_Your instructions_:
If a line in the listing below includes the word "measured", pick it out.

= Beginning of Section =

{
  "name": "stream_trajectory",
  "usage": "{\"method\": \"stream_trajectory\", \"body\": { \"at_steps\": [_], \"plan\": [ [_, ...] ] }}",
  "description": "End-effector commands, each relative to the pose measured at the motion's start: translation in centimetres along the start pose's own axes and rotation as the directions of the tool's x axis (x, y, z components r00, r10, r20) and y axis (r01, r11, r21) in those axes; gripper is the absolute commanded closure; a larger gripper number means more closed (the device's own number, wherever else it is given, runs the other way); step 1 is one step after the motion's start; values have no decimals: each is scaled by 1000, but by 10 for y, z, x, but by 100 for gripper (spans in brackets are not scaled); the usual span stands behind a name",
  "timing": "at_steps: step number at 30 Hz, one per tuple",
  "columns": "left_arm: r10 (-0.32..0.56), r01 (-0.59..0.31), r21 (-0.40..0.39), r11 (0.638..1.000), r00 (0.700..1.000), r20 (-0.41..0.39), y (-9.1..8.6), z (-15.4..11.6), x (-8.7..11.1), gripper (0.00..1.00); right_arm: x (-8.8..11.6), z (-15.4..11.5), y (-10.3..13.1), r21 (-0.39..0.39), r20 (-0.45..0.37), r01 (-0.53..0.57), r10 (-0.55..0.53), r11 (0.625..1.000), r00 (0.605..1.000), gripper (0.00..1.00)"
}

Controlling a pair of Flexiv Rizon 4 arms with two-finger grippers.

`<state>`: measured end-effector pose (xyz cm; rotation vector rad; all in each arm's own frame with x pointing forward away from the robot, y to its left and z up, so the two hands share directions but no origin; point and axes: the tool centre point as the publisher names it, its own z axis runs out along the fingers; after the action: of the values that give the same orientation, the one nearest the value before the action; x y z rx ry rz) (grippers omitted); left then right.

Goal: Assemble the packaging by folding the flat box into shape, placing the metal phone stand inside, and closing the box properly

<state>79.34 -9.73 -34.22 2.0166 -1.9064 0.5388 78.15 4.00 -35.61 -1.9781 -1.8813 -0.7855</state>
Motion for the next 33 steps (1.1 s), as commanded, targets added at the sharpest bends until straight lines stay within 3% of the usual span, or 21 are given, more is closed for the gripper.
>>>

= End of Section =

_Task answer_:
  "description": "End-effector commands, each relative to the pose measured at the motion's start: translation in centimetres along the start pose's own axes and rotation as the directions of the tool's x axis (x, y, z components r00, r10, r20) and y axis (r01, r11, r21) in those axes; gripper is the absolute commanded closure; a larger gripper number means more closed (the device's own number, wherever else it is given, runs the other way); step 1 is one step after the motion's start; values have no decimals: each is scaled by 1000, but by 10 for y, z, x, but by 100 for gripper (spans in brackets are not scaled); the usual span stands behind a name",
`<state>`: measured end-effector pose (xyz cm; rotation vector rad; all in each arm's own frame with x pointing forward away from the robot, y to its left and z up, so the two hands share directions but no origin; point and axes: the tool centre point as the publisher names it, its own z axis runs out along the fingers; after the action: of the values that give the same orientation, the one nearest the value before the action; x y z rx ry rz) (grippers omitted); left then right.

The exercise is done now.